▸ **WORK REQUEST**
For each line below, print it again exactly as shown.

--- PROVIDED MATERIAL Enclosed Below ---

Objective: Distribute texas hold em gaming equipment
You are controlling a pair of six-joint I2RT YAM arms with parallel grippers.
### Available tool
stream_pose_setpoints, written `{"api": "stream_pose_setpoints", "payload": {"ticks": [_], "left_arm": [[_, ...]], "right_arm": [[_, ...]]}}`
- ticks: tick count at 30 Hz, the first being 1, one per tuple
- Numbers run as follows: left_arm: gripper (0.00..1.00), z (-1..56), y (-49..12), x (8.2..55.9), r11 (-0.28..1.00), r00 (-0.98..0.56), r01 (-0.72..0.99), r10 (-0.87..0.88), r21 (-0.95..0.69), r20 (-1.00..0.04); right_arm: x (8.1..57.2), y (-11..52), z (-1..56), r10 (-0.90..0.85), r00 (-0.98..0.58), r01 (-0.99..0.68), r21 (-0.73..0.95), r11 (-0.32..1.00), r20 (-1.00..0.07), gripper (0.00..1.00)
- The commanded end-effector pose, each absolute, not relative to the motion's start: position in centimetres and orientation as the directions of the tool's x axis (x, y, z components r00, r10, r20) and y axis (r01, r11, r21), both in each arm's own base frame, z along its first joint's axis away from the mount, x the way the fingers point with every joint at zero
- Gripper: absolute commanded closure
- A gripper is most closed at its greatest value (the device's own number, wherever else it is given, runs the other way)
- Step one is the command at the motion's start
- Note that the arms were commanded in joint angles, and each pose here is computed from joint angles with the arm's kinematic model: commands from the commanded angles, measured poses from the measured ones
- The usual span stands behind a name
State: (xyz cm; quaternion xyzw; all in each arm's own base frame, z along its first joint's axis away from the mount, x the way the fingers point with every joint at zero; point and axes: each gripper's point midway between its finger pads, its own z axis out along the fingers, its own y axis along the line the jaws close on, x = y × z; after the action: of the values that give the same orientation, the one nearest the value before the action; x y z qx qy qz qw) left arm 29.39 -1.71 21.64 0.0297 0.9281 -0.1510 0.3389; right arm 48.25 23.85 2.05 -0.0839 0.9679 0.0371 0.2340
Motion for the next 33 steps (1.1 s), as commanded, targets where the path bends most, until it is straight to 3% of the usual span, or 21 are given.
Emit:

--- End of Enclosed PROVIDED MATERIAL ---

▸ **OUTPUT OF THE TASK**
Objective: Distribute texas hold em gaming equipment
You are controlling a pair of six-joint I2RT YAM arms with parallel grippers.
### Available tool
stream_pose_setpoints, written `{"api": "stream_pose_setpoints", "payload": {"ticks": [_], "left_arm": [[_, ...]], "right_arm": [[_, ...]]}}`
- ticks: tick count at 30 Hz, the first being 1, one per tuple
- Numbers run as follows: left_arm: gripper (0.00..1.00), z (-1..56), y (-49..12), x (8.2..55.9), r11 (-0.28..1.00), r00 (-0.98..0.56), r01 (-0.72..0.99), r10 (-0.87..0.88), r21 (-0.95..0.69), r20 (-1.00..0.04); right_arm: x (8.1..57.2), y (-11..52), z (-1..56), r10 (-0.90..0.85), r00 (-0.98..0.58), r01 (-0.99..0.68), r21 (-0.73..0.95), r11 (-0.32..1.00), r20 (-1.00..0.07), gripper (0.00..1.00)
- The commanded end-effector pose, each absolute, not relative to the motion's start: position in centimetres and orientation as the directions of the tool's x axis (x, y, z components r00, r10, r20) and y axis (r01, r11, r21), both in each arm's own base frame, z along its first joint's axis away from the mount, x the way the fingers point with every joint at zero
- Gripper: absolute commanded closure
- A gripper is most closed at its greatest value (the device's own number, wherever else it is given, runs the other way)
- Step one is the command at the motion's start
- Note that the arms were commanded in joint angles, and each pose here is computed from joint angles with the arm's kinematic model: commands from the commanded angles, measured poses from the measured ones
- The usual span stands behind a name
State: (xyz cm; quaternion xyzw; all in each arm's own base frame, z along its first joint's axis away from the mount, x the way the fingers point with every joint at zero; point and axes: each gripper's point midway between its finger pads, its own z axis out along the fingers, its own y axis along the line the jaws close on, x = y × z; after the action: of the values that give the same orientation, the one nearest the value before the action; x y z qx qy qz qw) left arm 29.39 -1.71 21.64 0.0297 0.9281 -0.1510 0.3389; right arm 48.25 23.85 2.05 -0.0839 0.9679 0.0371 0.2340
Motion for the next 33 steps (1.1 s), as commanded, targets where the path bends most, until it is straight to 3% of the usual span, or 21 are given.
Emit:

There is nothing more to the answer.